**Provided information:**

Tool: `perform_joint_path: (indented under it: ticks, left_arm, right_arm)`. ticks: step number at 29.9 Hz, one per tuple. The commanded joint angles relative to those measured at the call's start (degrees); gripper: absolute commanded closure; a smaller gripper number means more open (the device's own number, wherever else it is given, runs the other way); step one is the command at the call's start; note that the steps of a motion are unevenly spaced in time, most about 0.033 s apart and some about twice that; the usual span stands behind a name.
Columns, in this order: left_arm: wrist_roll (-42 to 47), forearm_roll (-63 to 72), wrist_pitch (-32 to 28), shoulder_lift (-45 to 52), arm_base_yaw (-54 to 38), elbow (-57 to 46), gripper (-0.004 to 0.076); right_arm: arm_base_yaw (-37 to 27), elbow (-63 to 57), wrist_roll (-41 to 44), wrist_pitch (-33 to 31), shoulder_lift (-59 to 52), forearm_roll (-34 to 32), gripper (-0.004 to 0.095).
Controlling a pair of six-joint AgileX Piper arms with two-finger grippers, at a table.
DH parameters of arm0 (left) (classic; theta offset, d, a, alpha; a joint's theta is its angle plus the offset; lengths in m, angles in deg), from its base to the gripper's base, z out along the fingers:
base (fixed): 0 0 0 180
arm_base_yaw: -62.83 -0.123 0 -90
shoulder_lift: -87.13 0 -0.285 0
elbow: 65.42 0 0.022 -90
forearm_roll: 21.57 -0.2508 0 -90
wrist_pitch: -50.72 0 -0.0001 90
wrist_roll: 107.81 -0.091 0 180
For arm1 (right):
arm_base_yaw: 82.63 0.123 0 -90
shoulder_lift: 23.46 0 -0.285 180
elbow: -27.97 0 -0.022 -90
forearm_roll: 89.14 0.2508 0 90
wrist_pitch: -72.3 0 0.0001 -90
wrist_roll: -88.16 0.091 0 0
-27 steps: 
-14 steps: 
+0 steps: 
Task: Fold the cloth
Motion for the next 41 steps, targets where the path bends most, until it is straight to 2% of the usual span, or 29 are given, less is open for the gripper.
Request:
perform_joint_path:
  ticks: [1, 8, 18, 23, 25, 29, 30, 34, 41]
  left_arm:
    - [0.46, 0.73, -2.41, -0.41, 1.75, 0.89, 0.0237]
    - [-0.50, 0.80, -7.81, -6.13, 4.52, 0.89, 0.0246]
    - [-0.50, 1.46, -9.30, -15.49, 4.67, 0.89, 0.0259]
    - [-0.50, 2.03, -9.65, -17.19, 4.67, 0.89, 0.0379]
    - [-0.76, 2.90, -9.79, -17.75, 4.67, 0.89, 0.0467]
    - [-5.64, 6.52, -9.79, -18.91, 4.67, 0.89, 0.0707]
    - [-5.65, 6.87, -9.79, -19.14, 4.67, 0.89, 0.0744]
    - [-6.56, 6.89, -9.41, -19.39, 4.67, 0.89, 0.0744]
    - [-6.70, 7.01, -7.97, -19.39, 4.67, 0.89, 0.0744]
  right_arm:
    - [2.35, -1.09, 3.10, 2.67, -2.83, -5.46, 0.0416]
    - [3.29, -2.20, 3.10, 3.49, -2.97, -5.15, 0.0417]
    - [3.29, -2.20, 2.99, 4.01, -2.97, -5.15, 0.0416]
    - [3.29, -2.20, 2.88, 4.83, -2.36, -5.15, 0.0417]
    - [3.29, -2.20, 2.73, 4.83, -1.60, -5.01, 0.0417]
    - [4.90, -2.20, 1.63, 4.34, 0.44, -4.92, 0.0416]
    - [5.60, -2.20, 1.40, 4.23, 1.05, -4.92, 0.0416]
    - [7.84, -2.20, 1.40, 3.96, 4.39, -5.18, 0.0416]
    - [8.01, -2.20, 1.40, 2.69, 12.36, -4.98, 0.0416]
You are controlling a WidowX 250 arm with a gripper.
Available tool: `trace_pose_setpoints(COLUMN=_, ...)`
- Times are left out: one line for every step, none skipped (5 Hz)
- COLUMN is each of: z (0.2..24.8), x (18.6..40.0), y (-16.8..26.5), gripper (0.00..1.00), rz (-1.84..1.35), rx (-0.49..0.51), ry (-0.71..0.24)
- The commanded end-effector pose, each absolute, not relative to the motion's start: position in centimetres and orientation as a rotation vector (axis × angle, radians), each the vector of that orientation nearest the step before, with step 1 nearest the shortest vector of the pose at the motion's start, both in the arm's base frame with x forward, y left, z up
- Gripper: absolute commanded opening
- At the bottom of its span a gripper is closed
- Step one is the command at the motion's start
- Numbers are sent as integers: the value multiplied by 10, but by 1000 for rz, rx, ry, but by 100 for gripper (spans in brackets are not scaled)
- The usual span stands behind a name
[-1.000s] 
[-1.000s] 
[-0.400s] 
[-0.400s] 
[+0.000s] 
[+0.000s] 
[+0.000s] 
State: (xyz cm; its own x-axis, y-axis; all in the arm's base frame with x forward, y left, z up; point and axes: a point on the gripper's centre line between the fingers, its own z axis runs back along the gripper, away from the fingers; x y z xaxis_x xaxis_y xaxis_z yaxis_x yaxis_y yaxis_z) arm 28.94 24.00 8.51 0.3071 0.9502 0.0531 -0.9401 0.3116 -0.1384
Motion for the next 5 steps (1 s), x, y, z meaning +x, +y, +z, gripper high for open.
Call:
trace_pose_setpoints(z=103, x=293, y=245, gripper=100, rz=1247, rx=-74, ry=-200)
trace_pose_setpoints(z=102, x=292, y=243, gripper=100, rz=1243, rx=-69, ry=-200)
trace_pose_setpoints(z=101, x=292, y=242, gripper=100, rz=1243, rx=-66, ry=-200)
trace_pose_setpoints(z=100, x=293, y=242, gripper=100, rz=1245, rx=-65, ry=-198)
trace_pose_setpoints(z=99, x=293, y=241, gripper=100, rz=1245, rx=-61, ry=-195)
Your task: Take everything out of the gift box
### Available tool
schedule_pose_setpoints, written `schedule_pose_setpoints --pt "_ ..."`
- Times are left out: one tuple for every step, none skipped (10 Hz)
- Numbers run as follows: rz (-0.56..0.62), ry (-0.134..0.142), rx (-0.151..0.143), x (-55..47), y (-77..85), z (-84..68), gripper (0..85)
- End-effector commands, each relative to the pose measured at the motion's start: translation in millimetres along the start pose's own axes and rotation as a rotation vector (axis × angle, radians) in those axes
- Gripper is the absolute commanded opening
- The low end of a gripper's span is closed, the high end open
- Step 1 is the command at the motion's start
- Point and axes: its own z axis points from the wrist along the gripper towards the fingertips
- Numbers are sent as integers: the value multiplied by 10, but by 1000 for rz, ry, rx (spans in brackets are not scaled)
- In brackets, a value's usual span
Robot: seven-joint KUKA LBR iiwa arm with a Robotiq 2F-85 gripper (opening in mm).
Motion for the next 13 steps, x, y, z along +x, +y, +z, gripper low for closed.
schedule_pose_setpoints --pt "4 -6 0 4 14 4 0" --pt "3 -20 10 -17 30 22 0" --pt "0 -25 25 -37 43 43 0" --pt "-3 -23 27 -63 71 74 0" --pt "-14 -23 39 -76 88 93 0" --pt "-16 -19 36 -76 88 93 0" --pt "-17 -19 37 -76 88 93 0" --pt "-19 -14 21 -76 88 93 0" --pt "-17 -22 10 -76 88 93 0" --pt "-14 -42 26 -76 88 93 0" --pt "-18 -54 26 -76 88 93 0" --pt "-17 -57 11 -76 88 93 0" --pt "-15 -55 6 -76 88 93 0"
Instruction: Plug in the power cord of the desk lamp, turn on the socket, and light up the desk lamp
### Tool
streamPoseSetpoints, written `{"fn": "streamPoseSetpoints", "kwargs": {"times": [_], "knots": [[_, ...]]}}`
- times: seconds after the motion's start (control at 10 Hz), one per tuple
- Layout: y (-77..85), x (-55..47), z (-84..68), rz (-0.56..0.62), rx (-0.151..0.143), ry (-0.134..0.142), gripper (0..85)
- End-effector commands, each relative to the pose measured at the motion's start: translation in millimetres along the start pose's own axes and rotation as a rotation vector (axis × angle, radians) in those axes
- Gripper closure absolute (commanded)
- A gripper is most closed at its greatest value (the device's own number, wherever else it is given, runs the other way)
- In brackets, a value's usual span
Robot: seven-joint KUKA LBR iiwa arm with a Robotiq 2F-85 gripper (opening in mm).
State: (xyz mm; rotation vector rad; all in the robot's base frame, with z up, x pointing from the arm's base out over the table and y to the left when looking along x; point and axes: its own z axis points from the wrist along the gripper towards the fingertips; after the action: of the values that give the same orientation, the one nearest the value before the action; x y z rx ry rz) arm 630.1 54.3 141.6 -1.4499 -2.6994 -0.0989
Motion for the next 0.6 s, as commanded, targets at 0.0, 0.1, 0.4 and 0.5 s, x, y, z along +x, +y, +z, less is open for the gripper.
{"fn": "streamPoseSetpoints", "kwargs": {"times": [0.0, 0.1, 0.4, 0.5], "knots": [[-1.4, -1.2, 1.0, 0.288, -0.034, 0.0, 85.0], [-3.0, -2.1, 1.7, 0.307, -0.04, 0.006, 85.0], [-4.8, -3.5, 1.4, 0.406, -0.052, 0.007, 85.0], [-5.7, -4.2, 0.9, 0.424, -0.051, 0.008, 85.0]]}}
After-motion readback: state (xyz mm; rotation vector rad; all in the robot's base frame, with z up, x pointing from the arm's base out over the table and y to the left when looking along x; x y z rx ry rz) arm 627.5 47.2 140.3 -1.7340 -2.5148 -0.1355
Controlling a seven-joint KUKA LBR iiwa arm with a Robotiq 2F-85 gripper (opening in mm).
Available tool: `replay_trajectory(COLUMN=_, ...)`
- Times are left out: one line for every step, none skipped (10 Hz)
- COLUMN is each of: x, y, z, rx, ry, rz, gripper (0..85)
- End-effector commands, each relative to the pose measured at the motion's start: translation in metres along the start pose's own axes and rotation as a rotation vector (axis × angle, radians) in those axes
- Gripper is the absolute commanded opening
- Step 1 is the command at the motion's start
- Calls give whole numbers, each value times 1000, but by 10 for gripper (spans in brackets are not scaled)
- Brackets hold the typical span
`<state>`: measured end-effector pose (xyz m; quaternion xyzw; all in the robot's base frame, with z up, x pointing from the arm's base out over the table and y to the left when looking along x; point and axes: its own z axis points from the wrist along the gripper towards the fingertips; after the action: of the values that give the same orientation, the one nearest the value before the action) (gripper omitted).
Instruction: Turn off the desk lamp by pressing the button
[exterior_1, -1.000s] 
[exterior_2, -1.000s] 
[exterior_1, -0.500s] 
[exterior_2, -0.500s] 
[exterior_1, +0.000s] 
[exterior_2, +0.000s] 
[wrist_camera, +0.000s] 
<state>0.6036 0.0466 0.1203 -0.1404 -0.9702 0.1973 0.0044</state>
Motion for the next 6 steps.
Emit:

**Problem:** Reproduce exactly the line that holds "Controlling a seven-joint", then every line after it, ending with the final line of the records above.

**Response:**
Controlling a seven-joint KUKA LBR iiwa arm with a Robotiq 2F-85 gripper (opening in mm).
Available tool: `replay_trajectory(COLUMN=_, ...)`
- Times are left out: one line for every step, none skipped (10 Hz)
- COLUMN is each of: x, y, z, rx, ry, rz, gripper (0..85)
- End-effector commands, each relative to the pose measured at the motion's start: translation in metres along the start pose's own axes and rotation as a rotation vector (axis × angle, radians) in those axes
- Gripper is the absolute commanded opening
- Step 1 is the command at the motion's start
- Calls give whole numbers, each value times 1000, but by 10 for gripper (spans in brackets are not scaled)
- Brackets hold the typical span
`<state>`: measured end-effector pose (xyz m; quaternion xyzw; all in the robot's base frame, with z up, x pointing from the arm's base out over the table and y to the left when looking along x; point and axes: its own z axis points from the wrist along the gripper towards the fingertips; after the action: of the values that give the same orientation, the one nearest the value before the action) (gripper omitted).
Instruction: Turn off the desk lamp by pressing the button
[exterior_1, -1.000s] 
[exterior_2, -1.000s] 
[exterior_1, -0.500s] 
[exterior_2, -0.500s] 
[exterior_1, +0.000s] 
[exterior_2, +0.000s] 
[wrist_camera, +0.000s] 
<state>0.6036 0.0466 0.1203 -0.1404 -0.9702 0.1973 0.0044</state>
Motion for the next 6 steps.
Emit:

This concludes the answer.